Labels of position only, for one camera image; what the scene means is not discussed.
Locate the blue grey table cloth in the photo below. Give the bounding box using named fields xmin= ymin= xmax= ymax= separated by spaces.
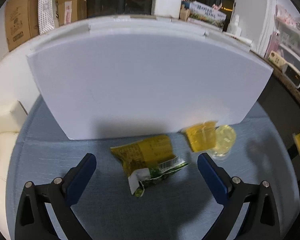
xmin=6 ymin=97 xmax=300 ymax=239

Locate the cream leather sofa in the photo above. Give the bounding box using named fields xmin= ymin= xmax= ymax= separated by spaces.
xmin=0 ymin=100 xmax=27 ymax=239

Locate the white grey alarm clock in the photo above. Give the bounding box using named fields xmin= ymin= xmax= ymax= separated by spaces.
xmin=282 ymin=62 xmax=300 ymax=90

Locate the dark wooden side table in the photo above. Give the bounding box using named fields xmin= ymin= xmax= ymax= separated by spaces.
xmin=258 ymin=55 xmax=300 ymax=160

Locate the small open cardboard box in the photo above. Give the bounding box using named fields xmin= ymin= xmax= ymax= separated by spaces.
xmin=56 ymin=0 xmax=87 ymax=26

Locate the large white storage box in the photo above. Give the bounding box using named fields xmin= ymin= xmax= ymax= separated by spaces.
xmin=28 ymin=18 xmax=273 ymax=140

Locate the clear plastic drawer organizer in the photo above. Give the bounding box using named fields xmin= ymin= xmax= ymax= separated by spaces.
xmin=265 ymin=4 xmax=300 ymax=67

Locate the pale yellow jelly pouch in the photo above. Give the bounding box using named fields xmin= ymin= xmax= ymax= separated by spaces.
xmin=181 ymin=121 xmax=217 ymax=152

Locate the cream patterned small box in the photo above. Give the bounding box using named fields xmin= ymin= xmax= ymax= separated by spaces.
xmin=268 ymin=50 xmax=287 ymax=69

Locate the white foam box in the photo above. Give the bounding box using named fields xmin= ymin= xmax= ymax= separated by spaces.
xmin=151 ymin=0 xmax=181 ymax=19

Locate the printed landscape carton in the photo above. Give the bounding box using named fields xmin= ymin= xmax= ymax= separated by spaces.
xmin=187 ymin=1 xmax=226 ymax=31

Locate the pale yellow jelly cup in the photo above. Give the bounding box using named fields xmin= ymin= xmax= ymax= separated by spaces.
xmin=207 ymin=125 xmax=237 ymax=159

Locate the white dotted paper bag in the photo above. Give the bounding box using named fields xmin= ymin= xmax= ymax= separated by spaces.
xmin=38 ymin=0 xmax=59 ymax=34

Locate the large brown cardboard box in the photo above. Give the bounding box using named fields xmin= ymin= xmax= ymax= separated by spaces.
xmin=5 ymin=0 xmax=39 ymax=51

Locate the white plastic bottle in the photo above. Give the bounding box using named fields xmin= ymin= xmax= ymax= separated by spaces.
xmin=227 ymin=15 xmax=242 ymax=36

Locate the green yellow snack packet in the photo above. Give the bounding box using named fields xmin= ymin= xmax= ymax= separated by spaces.
xmin=110 ymin=135 xmax=188 ymax=198

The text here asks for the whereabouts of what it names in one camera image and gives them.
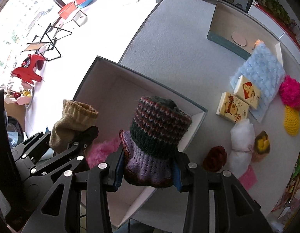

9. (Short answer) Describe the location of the beige sock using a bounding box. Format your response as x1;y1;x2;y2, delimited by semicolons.
49;99;98;154

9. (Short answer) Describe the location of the dark red knitted flower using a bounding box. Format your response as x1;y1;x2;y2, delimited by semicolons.
202;146;227;173

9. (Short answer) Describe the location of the striped purple knitted hat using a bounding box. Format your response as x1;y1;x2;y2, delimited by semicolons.
119;96;192;188

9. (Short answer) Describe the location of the white cloth bundle with twine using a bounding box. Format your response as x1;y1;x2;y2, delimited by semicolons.
226;119;255;179

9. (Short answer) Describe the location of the yellow tissue pack red diamond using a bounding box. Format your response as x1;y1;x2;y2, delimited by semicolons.
234;75;261;110

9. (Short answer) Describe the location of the light pink fluffy pompom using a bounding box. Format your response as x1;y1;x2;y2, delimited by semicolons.
84;137;121;169

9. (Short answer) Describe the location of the pink sponge block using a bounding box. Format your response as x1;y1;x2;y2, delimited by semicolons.
238;165;257;191

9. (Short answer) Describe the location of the cluttered snack pile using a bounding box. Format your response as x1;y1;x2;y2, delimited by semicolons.
272;151;300;220

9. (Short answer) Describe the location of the dark green storage box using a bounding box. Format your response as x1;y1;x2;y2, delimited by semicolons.
73;56;207;228

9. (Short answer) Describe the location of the pink knitted pouch yellow filling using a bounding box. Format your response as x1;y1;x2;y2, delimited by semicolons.
251;130;271;163

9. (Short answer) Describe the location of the red plastic stool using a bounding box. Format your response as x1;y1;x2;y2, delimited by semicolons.
11;54;46;84

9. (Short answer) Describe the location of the black folding chair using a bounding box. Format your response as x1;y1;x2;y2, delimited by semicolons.
22;24;72;61

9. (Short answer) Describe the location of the yellow tissue pack bear print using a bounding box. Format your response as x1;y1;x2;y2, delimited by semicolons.
216;91;250;123

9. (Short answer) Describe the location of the yellow mesh knitted item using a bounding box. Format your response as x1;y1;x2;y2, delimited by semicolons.
283;105;300;136

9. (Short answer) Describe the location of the red basin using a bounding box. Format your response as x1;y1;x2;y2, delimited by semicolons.
58;0;93;19

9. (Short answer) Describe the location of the magenta fluffy pompom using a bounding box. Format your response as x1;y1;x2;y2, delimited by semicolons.
279;75;300;111

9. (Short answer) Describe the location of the light blue dotted blanket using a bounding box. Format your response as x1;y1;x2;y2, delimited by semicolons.
230;43;286;123

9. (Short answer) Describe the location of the round wooden coaster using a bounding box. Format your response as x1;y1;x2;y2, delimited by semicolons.
231;32;247;47

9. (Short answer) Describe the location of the shallow teal box lid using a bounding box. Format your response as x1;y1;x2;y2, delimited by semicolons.
207;1;283;64

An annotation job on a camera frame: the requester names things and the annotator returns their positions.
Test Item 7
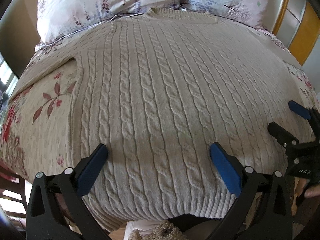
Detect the cream cable-knit sweater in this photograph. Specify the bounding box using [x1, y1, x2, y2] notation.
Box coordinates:
[11, 7, 307, 231]

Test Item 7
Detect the right hand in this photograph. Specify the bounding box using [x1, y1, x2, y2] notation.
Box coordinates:
[295, 178, 319, 207]

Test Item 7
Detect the floral bed quilt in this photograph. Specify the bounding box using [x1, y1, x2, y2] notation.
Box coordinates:
[0, 26, 320, 181]

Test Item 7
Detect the wooden headboard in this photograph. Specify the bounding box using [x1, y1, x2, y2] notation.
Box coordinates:
[263, 0, 319, 65]

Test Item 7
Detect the tan plush toy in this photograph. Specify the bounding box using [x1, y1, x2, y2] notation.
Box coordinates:
[124, 220, 187, 240]

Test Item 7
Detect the left floral pillow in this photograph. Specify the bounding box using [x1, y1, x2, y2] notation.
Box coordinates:
[37, 0, 181, 44]

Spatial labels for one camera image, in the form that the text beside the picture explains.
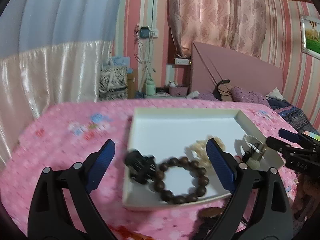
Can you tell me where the wall socket with chargers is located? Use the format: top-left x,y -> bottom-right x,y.
135,24 -> 159,39

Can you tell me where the green bottle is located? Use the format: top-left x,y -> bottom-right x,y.
145,78 -> 156,96

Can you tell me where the framed wall picture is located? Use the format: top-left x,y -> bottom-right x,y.
300,15 -> 320,60

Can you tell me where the white strap wrist watch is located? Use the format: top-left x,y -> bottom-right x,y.
234,134 -> 267,163

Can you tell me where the dark wooden bead bracelet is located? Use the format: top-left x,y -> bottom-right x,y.
149,155 -> 210,205

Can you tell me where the pink headboard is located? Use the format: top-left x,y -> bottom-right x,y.
190,42 -> 283,95

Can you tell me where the pink floral bed sheet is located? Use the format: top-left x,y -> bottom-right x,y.
1,99 -> 292,239

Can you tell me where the jade pendant black cord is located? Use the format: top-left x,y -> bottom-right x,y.
243,152 -> 262,172

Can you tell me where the blue sheer curtain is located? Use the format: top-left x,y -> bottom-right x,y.
1,0 -> 120,58

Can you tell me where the cream satin curtain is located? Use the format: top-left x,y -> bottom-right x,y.
1,41 -> 112,169

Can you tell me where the black scrunchie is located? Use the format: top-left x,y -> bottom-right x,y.
195,207 -> 223,239

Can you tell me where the pink patterned curtain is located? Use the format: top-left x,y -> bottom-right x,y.
168,0 -> 266,58

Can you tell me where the purple dotted pillow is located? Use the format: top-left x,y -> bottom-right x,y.
198,85 -> 271,108

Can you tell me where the person's right hand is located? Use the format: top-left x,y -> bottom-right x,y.
292,173 -> 319,213

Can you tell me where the brown cardboard box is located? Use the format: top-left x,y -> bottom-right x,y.
127,68 -> 136,99

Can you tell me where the patterned tote bag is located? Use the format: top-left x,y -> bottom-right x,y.
99,57 -> 128,101

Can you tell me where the cream bead bracelet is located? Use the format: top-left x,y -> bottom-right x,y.
186,134 -> 227,168

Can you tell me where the dark crumpled blanket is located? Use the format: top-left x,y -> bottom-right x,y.
266,88 -> 319,135

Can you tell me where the white shallow cardboard tray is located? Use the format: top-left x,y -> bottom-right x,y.
122,108 -> 284,211

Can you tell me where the black hair claw clip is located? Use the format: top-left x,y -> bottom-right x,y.
124,150 -> 156,185

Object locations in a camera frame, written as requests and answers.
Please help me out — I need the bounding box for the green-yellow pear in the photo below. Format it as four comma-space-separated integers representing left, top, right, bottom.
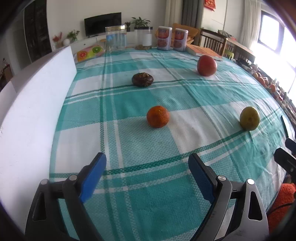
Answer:
239, 106, 260, 131

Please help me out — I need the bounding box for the teal plaid tablecloth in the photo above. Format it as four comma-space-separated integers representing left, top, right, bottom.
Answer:
50, 49, 286, 240

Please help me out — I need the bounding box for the red apple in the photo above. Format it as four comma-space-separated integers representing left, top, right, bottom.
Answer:
197, 55, 217, 77

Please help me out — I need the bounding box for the orange book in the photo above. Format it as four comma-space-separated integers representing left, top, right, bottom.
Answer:
186, 44, 223, 61

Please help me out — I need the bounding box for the wooden chair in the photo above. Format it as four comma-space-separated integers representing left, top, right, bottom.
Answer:
198, 29, 228, 56

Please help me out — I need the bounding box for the dark mangosteen far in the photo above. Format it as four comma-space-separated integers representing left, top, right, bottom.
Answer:
132, 72, 154, 87

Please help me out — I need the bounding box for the fruit pattern pouch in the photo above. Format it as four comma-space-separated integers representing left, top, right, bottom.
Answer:
76, 45, 105, 63

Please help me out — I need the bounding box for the orange lounge chair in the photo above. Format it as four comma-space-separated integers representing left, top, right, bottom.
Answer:
171, 23, 200, 46

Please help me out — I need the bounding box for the right red-white can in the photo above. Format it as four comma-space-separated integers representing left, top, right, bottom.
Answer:
173, 28, 188, 52

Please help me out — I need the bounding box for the red-white can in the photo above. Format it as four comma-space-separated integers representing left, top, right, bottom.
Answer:
173, 28, 188, 52
157, 26, 172, 51

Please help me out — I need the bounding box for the red flower vase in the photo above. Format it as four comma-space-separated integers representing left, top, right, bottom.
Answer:
52, 32, 63, 49

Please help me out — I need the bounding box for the left potted plant white vase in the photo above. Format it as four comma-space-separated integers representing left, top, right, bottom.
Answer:
63, 30, 80, 46

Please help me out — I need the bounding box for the clear glass jar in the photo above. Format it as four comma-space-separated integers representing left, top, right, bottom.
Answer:
105, 25, 126, 52

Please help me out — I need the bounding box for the left red-white can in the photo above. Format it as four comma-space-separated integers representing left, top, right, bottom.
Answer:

####

#### THE TASK
Gather, from the listing above, every line carrying the word "what".

#### RESPONSE TO THE TASK
Labels of position only, for one camera image; what the scene means is not discussed.
The text here asks for the whereabouts of what it names in one camera image and gives them.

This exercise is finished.